Órgão investiga denúncias sobre assistência ao ex-presidente, que bateu a cabeça em Brasília
O Conselho Federal de Medicina (CFM) determinou nesta quarta-feira (7) a instauração de uma sindicância pelo Conselho Regional de Medicina do Distrito Federal (CRM-DF) para investigar denúncias sobre a assistência médica ao ex-presidente Jair Bolsonaro, que sofreu uma queda na Superintendência da Polícia Federal em Brasília.
Em nota, o órgão informou que recebeu denúncias que “expressam inquietação quanto à garantia de assistência médica adequada ao paciente”. O CFM também afirmou que “declarações públicas de relatos sobre intercorrências clínicas causam extrema preocupação à sociedade brasileira”.
O conselho destacou o histórico de saúde do ex-presidente, classificando-o como de “alta complexidade”, com “sucessivas intervenções cirúrgicas abdominais, soluços intratáveis e outras comorbidades em paciente idoso”.
Para o CFM, esses fatores exigem “um protocolo de monitoramento contínuo e imediato, em que deve ser assegurada assistência médica com múltiplas especialidades pelo Estado brasileiro, inclusive em situações de urgência e emergência”.

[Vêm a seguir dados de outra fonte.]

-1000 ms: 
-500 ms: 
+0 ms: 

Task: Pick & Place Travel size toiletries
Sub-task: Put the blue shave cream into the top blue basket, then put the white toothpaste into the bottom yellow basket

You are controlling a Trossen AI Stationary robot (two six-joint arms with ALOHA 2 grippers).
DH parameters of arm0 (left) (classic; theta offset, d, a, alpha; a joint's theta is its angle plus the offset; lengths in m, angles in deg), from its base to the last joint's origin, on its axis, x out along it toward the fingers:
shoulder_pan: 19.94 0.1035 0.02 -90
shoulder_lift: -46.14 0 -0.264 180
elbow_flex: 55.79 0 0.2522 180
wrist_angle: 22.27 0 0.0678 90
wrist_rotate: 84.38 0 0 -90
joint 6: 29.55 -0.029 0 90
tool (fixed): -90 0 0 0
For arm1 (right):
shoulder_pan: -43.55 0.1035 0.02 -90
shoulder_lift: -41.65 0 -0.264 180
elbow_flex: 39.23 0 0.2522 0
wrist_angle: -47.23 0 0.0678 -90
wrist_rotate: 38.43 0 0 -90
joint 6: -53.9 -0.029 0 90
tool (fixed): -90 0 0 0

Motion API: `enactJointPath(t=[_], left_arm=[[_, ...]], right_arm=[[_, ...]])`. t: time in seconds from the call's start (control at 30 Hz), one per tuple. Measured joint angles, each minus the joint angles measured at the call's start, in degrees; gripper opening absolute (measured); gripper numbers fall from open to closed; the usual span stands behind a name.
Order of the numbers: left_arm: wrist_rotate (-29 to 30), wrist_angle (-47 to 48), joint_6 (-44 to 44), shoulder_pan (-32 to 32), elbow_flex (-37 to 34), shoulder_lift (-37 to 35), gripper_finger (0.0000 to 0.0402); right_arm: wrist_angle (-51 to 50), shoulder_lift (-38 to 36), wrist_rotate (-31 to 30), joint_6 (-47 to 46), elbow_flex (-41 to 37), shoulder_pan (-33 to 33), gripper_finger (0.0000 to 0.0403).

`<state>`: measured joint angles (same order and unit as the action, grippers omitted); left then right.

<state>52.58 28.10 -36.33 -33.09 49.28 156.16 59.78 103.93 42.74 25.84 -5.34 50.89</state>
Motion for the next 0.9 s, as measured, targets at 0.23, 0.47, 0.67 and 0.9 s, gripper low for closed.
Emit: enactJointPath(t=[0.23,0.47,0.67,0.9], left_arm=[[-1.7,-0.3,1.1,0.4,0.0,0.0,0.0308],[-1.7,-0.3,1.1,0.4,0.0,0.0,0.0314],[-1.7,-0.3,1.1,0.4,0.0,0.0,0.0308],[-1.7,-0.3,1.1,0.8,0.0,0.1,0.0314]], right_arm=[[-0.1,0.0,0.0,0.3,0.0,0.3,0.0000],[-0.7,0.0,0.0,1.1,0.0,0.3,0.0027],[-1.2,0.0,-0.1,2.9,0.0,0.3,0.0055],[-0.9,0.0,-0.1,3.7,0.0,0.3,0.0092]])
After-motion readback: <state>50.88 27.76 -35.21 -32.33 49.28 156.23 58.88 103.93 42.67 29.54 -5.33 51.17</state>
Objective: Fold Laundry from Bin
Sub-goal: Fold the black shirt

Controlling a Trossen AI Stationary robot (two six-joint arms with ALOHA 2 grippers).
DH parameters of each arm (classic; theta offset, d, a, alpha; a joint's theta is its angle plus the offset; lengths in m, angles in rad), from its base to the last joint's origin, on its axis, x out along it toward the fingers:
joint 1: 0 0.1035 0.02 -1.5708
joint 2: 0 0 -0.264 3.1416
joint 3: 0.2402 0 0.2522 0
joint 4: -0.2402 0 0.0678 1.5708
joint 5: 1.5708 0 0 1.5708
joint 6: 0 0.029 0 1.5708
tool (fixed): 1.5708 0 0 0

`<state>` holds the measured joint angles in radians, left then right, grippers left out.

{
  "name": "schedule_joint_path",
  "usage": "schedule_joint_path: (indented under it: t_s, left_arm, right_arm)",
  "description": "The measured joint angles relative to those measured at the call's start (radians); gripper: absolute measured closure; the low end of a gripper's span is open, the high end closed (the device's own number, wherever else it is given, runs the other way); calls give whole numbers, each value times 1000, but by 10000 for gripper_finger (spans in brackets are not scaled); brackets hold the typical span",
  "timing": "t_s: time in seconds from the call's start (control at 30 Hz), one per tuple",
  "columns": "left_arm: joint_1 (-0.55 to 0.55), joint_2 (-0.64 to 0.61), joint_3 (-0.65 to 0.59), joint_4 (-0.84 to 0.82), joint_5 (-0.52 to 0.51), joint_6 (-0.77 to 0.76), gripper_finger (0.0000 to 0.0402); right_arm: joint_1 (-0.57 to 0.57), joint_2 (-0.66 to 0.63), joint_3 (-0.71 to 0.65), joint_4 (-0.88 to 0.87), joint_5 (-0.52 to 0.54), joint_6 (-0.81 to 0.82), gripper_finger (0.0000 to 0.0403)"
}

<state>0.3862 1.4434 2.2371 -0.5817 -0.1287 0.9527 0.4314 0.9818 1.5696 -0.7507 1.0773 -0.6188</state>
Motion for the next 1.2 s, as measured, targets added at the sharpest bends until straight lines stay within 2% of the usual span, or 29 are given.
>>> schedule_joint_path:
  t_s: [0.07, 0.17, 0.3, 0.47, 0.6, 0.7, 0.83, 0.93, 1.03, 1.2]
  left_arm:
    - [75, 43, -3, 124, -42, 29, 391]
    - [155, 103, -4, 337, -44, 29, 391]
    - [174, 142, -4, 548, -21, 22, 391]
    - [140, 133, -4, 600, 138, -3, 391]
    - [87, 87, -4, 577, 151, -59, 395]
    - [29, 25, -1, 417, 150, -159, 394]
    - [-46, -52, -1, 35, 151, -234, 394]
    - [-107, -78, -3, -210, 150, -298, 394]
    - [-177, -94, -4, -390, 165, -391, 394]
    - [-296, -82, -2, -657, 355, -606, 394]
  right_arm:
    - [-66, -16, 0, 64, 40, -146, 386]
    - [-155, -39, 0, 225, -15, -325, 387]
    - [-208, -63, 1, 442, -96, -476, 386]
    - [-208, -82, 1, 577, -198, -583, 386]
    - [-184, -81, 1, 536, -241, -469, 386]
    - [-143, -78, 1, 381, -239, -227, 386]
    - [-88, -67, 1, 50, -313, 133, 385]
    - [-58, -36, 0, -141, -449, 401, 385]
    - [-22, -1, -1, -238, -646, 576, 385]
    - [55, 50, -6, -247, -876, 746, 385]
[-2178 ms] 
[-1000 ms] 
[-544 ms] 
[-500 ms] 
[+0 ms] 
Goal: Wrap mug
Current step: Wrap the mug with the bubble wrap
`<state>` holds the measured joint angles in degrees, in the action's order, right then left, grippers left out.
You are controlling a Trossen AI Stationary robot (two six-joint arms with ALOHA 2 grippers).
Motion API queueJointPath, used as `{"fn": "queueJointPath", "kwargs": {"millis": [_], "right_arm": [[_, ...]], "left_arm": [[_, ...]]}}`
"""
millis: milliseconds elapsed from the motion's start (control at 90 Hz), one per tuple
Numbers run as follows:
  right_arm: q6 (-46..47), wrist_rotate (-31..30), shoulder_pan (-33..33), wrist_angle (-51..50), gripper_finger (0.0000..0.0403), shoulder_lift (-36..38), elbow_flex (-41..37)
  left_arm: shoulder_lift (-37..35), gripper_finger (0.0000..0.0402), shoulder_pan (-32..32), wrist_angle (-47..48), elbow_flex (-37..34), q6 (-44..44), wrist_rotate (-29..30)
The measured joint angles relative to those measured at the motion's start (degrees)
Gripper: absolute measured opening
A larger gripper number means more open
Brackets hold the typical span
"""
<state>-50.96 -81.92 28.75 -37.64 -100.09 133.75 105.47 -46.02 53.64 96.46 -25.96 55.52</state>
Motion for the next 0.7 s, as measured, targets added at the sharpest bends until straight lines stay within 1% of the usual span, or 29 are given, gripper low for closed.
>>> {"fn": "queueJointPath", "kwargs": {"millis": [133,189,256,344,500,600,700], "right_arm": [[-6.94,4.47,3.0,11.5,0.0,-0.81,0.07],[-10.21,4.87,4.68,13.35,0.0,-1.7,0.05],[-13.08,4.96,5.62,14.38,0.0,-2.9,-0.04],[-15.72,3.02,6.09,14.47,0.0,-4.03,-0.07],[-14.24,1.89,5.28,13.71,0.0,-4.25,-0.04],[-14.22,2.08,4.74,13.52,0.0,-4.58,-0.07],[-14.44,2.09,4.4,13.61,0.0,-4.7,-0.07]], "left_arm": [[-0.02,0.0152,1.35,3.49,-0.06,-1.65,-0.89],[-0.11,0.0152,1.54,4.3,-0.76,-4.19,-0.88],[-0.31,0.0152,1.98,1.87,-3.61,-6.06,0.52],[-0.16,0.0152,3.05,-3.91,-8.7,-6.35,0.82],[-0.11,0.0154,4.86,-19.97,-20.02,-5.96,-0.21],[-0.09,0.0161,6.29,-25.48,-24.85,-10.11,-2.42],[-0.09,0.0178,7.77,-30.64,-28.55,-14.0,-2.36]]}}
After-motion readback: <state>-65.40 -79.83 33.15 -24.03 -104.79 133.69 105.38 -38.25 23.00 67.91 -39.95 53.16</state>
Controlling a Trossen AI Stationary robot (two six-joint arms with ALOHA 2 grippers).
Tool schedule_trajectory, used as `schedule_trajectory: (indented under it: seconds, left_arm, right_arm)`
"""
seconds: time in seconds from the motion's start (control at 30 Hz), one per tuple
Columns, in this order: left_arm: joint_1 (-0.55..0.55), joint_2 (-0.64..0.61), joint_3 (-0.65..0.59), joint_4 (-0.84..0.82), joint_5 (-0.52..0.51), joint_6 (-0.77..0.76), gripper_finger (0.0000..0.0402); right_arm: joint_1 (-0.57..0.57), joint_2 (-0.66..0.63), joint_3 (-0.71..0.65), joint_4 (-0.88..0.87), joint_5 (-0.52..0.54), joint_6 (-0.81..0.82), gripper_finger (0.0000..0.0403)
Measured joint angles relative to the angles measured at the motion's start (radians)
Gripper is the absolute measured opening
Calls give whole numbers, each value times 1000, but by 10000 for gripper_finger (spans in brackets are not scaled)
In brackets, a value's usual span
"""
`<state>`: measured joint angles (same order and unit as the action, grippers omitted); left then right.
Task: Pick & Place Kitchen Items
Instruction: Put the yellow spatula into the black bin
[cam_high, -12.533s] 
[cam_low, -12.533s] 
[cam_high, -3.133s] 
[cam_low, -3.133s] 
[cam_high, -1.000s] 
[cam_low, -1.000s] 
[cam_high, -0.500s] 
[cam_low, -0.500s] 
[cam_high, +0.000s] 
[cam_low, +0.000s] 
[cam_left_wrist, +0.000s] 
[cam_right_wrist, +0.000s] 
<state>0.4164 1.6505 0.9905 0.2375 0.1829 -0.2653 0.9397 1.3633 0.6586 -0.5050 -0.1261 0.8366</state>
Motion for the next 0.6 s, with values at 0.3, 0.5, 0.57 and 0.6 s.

O CFM reforçou ainda que “a autonomia do médico assistente deve ser soberana na determinação da conduta terapêutica, não podendo sofrer influência de qualquer natureza, por possuir presunção de verdade”.
A queda de Bolsonaro ocorreu na madrugada de terça-feira (6). Segundo a ex-primeira-dama Michelle Bolsonaro, o ex-presidente teve uma crise de soluços enquanto dormia, caiu e bateu a cabeça em um móvel.
Advogados do ex-presidente pediram ao ministro do Supremo Tribunal Federal (STF) Alexandre de Moraes autorização para levá-lo ao hospital. Moraes inicialmente negou a remoção, citando ferimentos leves, mas autorizou o atendimento na manhã desta quarta-feira.
O CFM afirmou que acompanhará o caso dentro dos limites legais, reafirmando seu compromisso com “a boa prática médica, a ética profissional e a segurança do paciente”.